The founding of the law department came two years after the establishment of Harvard's first endowed professorship in law, funded by a bequest from the estate of wealthy slave-owner Isaac Royall Jr., in 1817. Royall left roughly 1,000 acres of land in Massachusetts to Harvard when he died in exile in Nova Scotia, where he fled to as a Loyalist during the American Revolution, in 1781, "to be appropriated towards the endowing a Professor of Laws ... or a Professor of Physick and Anatomy, whichever the said overseers and Corporation [of the college] shall judge to be best." The value of the land, when fully liquidated in 1809, was $2,938; the Harvard Corporation allocated $400 from the income generated by those funds to create the Royall Professorship of Law in 1815. The Royalls were so involved in the slave trade, that "the labor of slaves underwrote the teaching of law in Cambridge." The dean of the law school traditionally held the Royall chair; deans Elena Kagan and Martha Minow declined the Royall chair due to its origins in the proceeds of slavery.

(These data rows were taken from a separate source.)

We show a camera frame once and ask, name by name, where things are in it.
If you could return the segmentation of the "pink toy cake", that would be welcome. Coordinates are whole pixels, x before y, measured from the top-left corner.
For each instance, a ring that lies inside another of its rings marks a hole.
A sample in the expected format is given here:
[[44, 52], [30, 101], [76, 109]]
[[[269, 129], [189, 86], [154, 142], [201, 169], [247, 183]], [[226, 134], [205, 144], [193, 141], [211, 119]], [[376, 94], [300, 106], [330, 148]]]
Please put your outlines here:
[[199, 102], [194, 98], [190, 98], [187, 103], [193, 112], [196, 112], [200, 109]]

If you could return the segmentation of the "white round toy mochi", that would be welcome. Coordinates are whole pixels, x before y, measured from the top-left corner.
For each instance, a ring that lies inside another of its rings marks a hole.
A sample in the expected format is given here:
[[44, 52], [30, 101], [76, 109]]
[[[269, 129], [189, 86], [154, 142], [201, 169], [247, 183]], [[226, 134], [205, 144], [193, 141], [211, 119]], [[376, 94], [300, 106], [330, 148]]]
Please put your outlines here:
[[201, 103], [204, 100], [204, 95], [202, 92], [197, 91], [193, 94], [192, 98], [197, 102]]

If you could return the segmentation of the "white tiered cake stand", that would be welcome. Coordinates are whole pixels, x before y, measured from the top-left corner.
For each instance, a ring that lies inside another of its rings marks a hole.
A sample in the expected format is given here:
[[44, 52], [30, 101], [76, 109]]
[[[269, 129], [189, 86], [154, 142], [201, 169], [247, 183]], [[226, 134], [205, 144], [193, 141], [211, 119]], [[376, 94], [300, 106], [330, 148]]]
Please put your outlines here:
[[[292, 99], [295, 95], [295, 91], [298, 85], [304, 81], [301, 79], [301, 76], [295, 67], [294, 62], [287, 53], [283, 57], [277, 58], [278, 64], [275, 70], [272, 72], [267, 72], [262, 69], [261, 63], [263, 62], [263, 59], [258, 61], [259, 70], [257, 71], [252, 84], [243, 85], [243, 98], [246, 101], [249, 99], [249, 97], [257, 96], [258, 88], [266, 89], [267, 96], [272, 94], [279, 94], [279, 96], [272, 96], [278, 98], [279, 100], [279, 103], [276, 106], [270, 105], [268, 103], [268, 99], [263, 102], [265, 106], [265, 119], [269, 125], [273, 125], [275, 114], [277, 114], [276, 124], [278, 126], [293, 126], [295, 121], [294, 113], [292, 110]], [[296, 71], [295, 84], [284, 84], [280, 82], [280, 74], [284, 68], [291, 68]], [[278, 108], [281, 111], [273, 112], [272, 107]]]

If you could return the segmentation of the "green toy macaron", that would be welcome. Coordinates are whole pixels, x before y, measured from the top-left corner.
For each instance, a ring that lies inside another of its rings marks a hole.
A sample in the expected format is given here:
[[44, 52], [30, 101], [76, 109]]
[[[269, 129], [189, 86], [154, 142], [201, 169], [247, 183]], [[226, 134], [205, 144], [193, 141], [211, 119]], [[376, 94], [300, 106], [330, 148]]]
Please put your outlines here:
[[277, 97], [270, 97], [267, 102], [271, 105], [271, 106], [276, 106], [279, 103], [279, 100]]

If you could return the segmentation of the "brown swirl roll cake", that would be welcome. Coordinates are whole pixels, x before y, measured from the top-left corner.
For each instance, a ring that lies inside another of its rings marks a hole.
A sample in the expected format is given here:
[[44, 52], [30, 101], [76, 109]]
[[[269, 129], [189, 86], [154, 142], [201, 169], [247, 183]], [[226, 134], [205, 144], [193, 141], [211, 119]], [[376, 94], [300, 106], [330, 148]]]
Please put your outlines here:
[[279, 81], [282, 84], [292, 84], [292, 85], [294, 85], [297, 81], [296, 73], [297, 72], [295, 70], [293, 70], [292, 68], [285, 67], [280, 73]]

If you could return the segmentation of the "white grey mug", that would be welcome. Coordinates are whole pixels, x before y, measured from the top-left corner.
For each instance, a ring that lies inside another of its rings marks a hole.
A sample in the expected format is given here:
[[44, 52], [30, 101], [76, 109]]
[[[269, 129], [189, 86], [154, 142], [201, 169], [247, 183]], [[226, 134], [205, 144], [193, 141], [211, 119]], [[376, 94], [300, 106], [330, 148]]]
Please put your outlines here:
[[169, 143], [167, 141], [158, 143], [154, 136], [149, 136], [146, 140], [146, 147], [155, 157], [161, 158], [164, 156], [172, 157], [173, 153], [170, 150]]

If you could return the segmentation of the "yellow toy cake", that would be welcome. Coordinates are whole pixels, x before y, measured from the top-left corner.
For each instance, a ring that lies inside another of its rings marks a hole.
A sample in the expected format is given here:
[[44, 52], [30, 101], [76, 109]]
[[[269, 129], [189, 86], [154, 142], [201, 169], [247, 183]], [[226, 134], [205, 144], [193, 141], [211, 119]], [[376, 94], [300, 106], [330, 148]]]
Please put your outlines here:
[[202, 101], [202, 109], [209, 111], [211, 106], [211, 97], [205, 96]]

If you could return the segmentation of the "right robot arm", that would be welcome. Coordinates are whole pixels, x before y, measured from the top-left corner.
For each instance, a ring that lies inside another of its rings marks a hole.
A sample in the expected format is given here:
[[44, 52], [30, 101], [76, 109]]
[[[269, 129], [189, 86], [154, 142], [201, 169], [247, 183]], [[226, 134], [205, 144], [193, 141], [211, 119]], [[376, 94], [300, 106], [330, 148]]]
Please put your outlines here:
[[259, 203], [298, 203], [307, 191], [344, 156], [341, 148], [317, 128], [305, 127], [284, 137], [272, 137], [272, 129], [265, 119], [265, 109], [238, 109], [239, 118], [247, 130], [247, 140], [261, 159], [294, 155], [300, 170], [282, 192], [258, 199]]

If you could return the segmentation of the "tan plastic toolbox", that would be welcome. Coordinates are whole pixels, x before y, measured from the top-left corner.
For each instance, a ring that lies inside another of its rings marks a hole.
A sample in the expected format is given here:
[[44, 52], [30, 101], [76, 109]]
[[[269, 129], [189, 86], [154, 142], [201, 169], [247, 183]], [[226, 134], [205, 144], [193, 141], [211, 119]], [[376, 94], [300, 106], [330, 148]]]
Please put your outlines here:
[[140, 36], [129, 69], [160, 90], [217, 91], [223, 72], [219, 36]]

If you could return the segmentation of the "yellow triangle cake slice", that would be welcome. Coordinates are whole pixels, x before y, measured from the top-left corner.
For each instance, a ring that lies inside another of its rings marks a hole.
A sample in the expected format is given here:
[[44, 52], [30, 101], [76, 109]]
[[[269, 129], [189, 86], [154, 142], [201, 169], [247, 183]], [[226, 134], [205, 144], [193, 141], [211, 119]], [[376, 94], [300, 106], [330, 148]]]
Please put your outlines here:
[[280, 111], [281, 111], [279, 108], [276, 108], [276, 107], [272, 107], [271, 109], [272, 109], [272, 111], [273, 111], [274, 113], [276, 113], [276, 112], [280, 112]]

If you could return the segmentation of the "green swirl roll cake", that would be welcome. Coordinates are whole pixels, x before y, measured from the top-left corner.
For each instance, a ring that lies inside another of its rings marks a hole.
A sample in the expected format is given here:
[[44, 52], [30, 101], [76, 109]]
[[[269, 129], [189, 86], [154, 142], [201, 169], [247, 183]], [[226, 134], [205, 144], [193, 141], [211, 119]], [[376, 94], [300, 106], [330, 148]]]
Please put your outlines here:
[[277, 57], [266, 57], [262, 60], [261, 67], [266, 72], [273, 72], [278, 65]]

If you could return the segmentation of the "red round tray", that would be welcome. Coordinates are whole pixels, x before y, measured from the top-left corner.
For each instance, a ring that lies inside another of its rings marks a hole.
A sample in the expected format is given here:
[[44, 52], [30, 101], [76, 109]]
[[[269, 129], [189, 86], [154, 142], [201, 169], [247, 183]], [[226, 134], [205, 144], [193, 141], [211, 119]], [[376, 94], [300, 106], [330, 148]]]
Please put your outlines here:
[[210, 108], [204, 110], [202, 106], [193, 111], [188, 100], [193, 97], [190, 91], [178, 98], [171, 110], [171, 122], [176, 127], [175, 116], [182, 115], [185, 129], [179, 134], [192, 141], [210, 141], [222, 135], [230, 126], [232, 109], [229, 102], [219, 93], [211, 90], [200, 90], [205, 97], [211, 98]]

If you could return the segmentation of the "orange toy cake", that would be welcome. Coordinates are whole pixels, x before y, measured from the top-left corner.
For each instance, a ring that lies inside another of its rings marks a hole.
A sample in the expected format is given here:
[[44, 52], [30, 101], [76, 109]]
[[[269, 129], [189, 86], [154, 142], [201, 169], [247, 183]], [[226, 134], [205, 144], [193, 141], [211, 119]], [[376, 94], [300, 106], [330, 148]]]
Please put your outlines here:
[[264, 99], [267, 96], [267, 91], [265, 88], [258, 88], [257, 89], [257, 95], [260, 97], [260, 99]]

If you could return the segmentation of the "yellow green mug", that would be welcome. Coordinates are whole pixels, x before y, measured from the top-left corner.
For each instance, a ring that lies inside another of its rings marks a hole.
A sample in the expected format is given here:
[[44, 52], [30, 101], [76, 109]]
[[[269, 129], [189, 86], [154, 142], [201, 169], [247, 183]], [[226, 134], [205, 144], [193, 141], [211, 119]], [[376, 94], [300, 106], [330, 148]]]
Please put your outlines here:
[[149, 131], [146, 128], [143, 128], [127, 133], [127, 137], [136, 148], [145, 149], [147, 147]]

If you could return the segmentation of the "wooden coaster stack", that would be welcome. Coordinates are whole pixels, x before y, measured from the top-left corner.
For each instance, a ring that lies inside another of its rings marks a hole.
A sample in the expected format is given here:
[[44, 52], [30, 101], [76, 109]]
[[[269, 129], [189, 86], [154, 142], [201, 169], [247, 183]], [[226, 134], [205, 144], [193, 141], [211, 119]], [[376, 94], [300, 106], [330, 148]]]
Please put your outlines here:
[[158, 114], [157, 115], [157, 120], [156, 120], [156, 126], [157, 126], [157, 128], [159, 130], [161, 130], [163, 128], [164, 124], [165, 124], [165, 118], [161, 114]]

The Royall family's coat of arms, which shows three stacked wheat sheaves on a blue background, was adopted as part of the law school's arms in 1936, topped with the university's motto (Veritas, Latin for 'truth').  Until the school began investigating its connections with slavery in the 2010s, most alumni and faculty at the time were unaware of the origins of the arms. In March 2016, following requests by students, the school decided to remove the emblem because of its association with slavery. In November 2019, Harvard announced that a working group had been tasked to develop a new emblem. In August 2021, the new Harvard Law School emblem was introduced.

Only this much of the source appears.